Secondly, we don’t know exactly what’s coming next – but that’s exactly what a contingency plan is. Planning for the eventuality that plan A doesn’t work out as intended. So while the contingency plan might have been successful so far, it’s not done yet. What future scenarios can you imagine, what risks do you face and what’s the likelihood of them occurring? Some companies just breathed a huge sigh of relief that they seemed to have got through the difficult times, without necessarily bringing the full rigor to their contingency planning. The pandemic created an opportunity to take contingency planning to the next level – and it’s an opportunity that should be grasped.

A third caution is to be vigilant. If the pandemic has taught us anything, it’s the importance of visibility, being able to see exactly who you’re paying and how. Contingency planning tells us not only to understand the risks and mitigate them, but to do that by understanding what resources are at your disposal. Several global payroll vendors have reported that business is booming because companies have suddenly realized they need better visibility into disparate disconnected systems.

Technology can help pull together this data into a single reportable pool, and with modern application interfaces it’s becoming increasingly easier to connect different vendors, so you don’t have to put everything on a single unified platform. Our report, “Global Payroll Technology Platforms: A critical differentiator in selecting payroll outsourcers”, which is being released in the New Year, shows why these capabilities are so important in today’s global payroll set-ups, as well as categorising the strengths and weaknesses of different platforms.
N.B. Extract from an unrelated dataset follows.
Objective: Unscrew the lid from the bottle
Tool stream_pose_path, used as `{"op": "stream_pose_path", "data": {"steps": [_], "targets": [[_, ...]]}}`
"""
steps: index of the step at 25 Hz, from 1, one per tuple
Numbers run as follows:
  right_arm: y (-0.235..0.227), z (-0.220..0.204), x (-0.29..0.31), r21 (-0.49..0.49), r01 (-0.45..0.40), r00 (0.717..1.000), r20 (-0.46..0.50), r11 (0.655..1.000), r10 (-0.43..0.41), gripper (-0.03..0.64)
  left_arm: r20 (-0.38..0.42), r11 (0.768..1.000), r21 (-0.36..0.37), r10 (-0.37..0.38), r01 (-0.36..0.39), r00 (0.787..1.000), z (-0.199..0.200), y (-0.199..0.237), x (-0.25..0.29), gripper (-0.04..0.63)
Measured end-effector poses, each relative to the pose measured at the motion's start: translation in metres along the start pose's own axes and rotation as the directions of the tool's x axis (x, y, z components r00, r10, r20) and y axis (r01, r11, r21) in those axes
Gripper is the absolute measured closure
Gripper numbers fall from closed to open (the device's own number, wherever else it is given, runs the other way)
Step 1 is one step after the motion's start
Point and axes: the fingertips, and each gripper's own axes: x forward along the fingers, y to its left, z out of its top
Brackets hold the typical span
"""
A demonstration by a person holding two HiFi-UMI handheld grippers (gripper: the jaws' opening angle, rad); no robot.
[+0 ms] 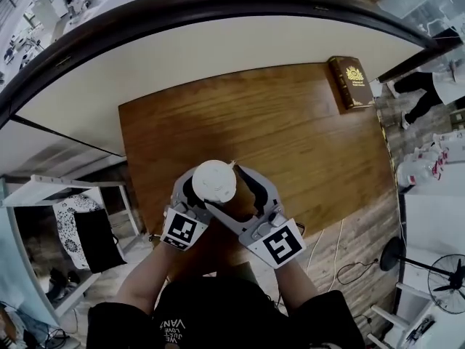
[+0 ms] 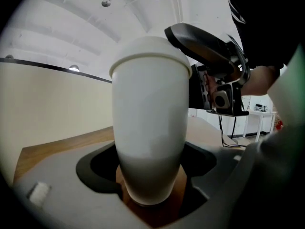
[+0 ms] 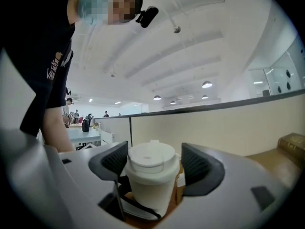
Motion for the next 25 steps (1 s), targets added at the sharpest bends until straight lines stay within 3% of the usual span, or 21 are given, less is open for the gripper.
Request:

If your contingency plan is simply to pay the same amount as last month, then maybe it doesn’t go far enough. That works for one month, but what then? And what about all the of the critical feeds into and out of payroll and grey areas around it? If you’re paying employees in 20 countries, whether in a centralized global payroll or decentralized local payrolls set-up, understanding what’s happening at the local level in those grey areas is key. Your greatest compliance risk isn’t likely to be in the gross to net payroll calculation, but in how you refund expenses, how you manage time, administer benefits and so on. And if you don’t know who’s carrying out these tasks, then you can’t even begin to understand your compliance risk.

One thing we can be fairly certain of in all this uncertainty is that there will be far fewer payslips around this year. That’s bad news for an industry that prices business on a per payslip basis. But it also means that while your vendor’s business continuity plans might have got them through this first phase of the pandemic response, there’s still a lot of contingency planning you should be doing.